▶ [TRY IT]:
Can you quote, word for word, every line from the first line of the records below through the line containing "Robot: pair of", and nothing else?

▶ [RECORD EXCERPTS]:
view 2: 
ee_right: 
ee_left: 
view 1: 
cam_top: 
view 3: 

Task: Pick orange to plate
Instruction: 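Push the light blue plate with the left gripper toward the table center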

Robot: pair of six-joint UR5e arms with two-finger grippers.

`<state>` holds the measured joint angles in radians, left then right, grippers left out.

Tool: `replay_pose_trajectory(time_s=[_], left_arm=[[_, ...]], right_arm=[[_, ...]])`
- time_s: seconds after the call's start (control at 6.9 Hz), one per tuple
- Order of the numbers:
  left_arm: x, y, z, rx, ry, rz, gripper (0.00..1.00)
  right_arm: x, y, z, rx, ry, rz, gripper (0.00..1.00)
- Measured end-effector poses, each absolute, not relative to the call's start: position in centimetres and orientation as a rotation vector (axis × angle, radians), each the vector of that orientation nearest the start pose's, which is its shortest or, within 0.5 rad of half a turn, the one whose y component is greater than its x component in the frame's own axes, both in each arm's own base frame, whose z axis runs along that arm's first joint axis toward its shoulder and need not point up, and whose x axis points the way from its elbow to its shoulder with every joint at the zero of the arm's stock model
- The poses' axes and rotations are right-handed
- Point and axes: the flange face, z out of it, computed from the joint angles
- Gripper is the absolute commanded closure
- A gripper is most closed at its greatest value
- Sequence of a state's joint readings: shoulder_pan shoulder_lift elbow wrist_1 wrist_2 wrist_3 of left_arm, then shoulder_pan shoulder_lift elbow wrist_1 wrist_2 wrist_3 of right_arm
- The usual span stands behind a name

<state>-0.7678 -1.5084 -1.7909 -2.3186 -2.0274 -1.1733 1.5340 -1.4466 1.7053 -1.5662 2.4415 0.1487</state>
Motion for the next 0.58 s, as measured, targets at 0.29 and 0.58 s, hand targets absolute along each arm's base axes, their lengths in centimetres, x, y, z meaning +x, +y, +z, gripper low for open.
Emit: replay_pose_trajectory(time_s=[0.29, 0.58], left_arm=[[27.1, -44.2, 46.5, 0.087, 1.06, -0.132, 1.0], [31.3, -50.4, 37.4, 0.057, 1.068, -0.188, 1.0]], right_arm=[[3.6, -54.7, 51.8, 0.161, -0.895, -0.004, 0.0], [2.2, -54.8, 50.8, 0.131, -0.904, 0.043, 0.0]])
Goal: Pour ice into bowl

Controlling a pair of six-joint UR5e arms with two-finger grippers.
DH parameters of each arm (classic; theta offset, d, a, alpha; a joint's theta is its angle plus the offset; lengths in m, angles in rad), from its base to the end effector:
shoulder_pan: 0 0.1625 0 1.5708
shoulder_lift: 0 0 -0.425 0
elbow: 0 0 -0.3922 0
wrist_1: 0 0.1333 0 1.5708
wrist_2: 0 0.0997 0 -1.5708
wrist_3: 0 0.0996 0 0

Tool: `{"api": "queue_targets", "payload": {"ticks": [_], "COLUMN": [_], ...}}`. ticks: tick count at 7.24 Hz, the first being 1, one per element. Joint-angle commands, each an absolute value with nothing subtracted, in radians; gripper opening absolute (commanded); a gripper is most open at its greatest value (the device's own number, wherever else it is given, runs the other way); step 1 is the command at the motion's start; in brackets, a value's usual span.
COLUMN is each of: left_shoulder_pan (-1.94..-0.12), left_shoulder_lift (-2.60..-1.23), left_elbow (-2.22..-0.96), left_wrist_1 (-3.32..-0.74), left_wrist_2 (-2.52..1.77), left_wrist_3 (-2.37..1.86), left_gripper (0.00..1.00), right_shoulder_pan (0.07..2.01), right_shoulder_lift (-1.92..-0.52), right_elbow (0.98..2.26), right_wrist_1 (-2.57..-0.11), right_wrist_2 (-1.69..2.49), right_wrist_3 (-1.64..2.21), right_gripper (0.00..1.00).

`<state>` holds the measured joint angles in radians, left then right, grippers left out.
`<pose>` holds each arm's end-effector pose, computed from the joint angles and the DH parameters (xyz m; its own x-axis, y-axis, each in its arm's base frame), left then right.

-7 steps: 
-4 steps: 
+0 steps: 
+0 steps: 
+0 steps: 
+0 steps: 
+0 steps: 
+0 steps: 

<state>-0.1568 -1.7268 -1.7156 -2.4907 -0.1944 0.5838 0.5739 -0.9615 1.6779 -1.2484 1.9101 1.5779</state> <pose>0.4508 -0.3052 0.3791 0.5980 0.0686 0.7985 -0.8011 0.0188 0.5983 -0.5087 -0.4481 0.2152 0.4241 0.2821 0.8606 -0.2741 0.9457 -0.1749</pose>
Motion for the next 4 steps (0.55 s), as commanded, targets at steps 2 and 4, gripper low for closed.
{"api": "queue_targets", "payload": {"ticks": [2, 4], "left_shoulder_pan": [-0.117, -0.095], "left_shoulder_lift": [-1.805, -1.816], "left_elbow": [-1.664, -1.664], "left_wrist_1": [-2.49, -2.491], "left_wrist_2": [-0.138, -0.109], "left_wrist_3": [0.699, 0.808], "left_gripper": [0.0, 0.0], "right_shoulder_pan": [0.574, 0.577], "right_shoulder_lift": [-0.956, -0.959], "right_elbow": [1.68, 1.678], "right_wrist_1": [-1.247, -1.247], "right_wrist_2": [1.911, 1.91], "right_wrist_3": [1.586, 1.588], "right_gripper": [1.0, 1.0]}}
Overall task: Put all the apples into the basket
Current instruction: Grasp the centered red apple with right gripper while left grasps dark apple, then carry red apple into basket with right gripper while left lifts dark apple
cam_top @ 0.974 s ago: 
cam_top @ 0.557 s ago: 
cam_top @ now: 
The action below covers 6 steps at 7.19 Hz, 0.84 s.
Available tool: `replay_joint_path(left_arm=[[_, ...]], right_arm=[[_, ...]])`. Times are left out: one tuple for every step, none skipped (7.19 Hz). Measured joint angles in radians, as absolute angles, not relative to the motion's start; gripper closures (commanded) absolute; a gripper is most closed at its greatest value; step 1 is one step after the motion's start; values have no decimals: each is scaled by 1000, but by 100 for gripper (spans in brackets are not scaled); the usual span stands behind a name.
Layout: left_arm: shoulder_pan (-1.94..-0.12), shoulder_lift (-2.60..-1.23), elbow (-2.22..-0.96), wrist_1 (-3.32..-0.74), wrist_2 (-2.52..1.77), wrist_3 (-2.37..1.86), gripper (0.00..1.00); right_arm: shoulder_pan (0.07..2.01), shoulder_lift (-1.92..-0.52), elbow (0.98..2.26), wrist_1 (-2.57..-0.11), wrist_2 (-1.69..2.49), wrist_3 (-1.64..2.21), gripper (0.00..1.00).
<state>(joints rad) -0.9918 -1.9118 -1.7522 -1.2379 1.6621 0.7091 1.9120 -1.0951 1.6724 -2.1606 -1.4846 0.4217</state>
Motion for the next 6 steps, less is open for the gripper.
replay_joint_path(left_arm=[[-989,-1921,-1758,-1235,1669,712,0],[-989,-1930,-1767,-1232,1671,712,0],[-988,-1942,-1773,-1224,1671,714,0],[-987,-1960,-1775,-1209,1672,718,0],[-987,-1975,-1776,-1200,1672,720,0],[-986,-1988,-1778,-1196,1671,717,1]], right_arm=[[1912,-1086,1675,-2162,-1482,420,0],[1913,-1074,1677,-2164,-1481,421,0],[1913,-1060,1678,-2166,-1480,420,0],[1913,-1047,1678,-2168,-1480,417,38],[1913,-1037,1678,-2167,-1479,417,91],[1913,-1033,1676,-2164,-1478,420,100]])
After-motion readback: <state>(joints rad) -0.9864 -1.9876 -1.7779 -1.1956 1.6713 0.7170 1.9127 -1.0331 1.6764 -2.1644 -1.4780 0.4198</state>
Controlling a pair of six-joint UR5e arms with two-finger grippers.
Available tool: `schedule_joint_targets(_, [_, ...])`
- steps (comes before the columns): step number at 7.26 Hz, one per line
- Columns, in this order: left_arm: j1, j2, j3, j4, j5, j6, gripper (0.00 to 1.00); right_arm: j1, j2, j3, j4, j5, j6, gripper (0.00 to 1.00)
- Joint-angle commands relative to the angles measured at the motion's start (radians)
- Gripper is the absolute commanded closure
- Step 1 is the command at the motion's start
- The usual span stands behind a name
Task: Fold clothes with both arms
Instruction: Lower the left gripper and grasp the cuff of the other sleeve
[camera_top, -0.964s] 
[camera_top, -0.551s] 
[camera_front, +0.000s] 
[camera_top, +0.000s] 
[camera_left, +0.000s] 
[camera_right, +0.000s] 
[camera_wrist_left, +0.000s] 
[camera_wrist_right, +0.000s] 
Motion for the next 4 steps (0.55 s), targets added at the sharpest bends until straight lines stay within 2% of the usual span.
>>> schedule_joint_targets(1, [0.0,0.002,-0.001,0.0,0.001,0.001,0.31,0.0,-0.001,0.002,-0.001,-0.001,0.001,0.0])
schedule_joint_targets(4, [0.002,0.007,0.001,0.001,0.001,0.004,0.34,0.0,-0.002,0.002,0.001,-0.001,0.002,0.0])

▶ [EXERCISE RESPONSE]:
view 2: 
ee_right: 
ee_left: 
view 1: 
cam_top: 
view 3: 

Task: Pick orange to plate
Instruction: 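Push the light blue plate with the left gripper toward the table center
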
Robot: pair of six-joint UR5e arms with two-finger grippers.

Nothing else remains to be done for this exercise.